TASK GOAL:
All lines of the data shown below should be output exactly as they stand.
Segment Start: DATASET ENTRIES
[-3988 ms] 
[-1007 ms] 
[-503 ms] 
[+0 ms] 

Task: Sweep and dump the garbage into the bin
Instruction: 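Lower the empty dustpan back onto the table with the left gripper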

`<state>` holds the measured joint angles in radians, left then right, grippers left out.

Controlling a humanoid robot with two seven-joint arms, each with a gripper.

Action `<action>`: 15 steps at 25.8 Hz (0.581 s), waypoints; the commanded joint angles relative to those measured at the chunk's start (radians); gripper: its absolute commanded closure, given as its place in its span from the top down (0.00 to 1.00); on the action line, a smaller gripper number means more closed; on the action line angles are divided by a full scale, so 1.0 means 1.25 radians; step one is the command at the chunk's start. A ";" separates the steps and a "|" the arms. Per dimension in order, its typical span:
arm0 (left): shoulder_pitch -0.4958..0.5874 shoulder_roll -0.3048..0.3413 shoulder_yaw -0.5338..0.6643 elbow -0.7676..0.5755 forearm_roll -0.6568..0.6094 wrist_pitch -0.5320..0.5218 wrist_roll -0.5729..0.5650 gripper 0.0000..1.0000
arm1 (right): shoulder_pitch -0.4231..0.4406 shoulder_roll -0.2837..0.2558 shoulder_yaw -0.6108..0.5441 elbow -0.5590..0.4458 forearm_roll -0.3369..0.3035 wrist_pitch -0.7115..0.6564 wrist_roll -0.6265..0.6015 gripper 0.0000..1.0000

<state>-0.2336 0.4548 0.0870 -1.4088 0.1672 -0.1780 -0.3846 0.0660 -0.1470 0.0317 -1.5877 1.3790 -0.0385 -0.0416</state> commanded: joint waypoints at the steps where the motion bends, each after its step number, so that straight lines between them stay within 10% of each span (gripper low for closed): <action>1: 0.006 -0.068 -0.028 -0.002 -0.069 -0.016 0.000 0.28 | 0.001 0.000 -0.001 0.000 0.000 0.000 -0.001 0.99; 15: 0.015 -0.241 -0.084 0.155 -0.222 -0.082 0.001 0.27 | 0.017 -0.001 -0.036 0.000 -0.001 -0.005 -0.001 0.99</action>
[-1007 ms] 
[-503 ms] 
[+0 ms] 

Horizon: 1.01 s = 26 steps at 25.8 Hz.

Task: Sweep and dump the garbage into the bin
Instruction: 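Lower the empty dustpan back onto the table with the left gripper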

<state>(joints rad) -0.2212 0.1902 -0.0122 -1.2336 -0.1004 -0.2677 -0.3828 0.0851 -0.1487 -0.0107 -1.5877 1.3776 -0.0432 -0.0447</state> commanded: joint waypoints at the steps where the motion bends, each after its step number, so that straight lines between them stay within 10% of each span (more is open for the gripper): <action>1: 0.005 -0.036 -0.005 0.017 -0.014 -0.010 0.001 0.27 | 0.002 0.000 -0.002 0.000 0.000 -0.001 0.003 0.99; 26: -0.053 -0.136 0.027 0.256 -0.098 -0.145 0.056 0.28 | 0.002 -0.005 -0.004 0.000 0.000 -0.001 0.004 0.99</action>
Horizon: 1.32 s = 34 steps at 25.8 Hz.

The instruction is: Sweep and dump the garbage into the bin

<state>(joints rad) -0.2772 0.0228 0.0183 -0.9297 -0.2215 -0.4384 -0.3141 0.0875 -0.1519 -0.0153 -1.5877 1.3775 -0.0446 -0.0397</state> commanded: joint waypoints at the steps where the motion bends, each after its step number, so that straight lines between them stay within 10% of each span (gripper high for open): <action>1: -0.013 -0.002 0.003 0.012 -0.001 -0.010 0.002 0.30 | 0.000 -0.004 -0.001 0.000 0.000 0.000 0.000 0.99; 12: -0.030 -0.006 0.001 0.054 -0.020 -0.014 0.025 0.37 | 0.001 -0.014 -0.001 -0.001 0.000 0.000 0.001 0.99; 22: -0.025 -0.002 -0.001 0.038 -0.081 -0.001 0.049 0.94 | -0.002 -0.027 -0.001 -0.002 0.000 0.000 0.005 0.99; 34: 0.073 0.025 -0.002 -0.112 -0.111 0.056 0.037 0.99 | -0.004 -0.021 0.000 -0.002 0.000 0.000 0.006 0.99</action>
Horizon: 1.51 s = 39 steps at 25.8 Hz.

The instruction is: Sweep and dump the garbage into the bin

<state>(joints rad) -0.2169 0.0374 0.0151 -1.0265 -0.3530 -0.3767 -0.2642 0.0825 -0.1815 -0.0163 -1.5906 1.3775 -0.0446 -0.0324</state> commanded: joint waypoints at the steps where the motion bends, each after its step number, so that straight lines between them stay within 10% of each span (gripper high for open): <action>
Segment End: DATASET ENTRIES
RESULT FOR THIS TASK:
[-3988 ms] 
[-1007 ms] 
[-503 ms] 
[+0 ms] 

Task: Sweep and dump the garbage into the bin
Instruction: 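Lower the empty dustpan back onto the table with the left gripper
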
`<state>` holds the measured joint angles in radians, left then right, grippers left out.

Controlling a humanoid robot with two seven-joint arms, each with a gripper.

Action `<action>`: 15 steps at 25.8 Hz (0.581 s), waypoints; the commanded joint angles relative to those measured at the chunk's start (radians); gripper: its absolute commanded closure, given as its place in its span from the top down (0.00 to 1.00); on the action line, a smaller gripper number means more closed; on the action line angles are divided by a full scale, so 1.0 means 1.25 radians; step one is the command at the chunk's start. A ";" separates the steps and a "|" the arms. Per dimension in order, its typical span:
arm0 (left): shoulder_pitch -0.4958..0.5874 shoulder_roll -0.3048..0.3413 shoulder_yaw -0.5338..0.6643 elbow -0.7676..0.5755 forearm_roll -0.6568..0.6094 wrist_pitch -0.5320..0.5218 wrist_roll -0.5729..0.5650 gripper 0.0000..1.0000
arm1 (right): shoulder_pitch -0.4231..0.4406 shoulder_roll -0.2837..0.2558 shoulder_yaw -0.6108..0.5441 elbow -0.5590..0.4458 forearm_roll -0.3369..0.3035 wrist_pitch -0.7115..0.6564 wrist_roll -0.6265..0.6015 gripper 0.0000..1.0000

<state>-0.2336 0.4548 0.0870 -1.4088 0.1672 -0.1780 -0.3846 0.0660 -0.1470 0.0317 -1.5877 1.3790 -0.0385 -0.0416</state> commanded: joint waypoints at the steps where the motion bends, each after its step number, so that straight lines between them stay within 10% of each span (gripper low for closed): <action>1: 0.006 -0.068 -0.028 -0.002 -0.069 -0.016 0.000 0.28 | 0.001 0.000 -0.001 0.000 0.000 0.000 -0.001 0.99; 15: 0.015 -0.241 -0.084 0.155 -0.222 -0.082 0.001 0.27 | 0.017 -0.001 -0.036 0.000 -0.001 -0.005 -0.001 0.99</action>
[-1007 ms] 
[-503 ms] 
[+0 ms] 

Horizon: 1.01 s = 26 steps at 25.8 Hz.

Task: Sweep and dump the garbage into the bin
Instruction: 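Lower the empty dustpan back onto the table with the left gripper
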
<state>(joints rad) -0.2212 0.1902 -0.0122 -1.2336 -0.1004 -0.2677 -0.3828 0.0851 -0.1487 -0.0107 -1.5877 1.3776 -0.0432 -0.0447</state> commanded: joint waypoints at the steps where the motion bends, each after its step number, so that straight lines between them stay within 10% of each span (more is open for the gripper): <action>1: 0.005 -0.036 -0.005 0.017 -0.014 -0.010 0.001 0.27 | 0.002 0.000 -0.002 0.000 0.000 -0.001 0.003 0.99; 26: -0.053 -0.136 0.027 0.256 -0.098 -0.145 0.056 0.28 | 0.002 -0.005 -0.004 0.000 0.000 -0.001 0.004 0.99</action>
Horizon: 1.32 s = 34 steps at 25.8 Hz.

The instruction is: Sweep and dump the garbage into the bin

<state>(joints rad) -0.2772 0.0228 0.0183 -0.9297 -0.2215 -0.4384 -0.3141 0.0875 -0.1519 -0.0153 -1.5877 1.3775 -0.0446 -0.0397</state> commanded: joint waypoints at the steps where the motion bends, each after its step number, so that straight lines between them stay within 10% of each span (gripper high for open): <action>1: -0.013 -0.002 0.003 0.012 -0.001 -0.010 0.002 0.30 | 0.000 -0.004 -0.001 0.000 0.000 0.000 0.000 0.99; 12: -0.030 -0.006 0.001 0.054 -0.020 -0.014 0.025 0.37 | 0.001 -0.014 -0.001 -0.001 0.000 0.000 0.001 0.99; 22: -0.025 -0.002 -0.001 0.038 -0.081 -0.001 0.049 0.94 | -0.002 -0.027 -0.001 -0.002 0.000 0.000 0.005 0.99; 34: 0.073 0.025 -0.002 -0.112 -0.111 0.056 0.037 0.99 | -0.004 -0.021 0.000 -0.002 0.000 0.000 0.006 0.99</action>
Horizon: 1.51 s = 39 steps at 25.8 Hz.

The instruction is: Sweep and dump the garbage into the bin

<state>(joints rad) -0.2169 0.0374 0.0151 -1.0265 -0.3530 -0.3767 -0.2642 0.0825 -0.1815 -0.0163 -1.5906 1.3775 -0.0446 -0.0324</state> commanded: joint waypoints at the steps where the motion bends, each after its step number, so that straight lines between them stay within 10% of each span (gripper high for open): <action>

The response has been given in full.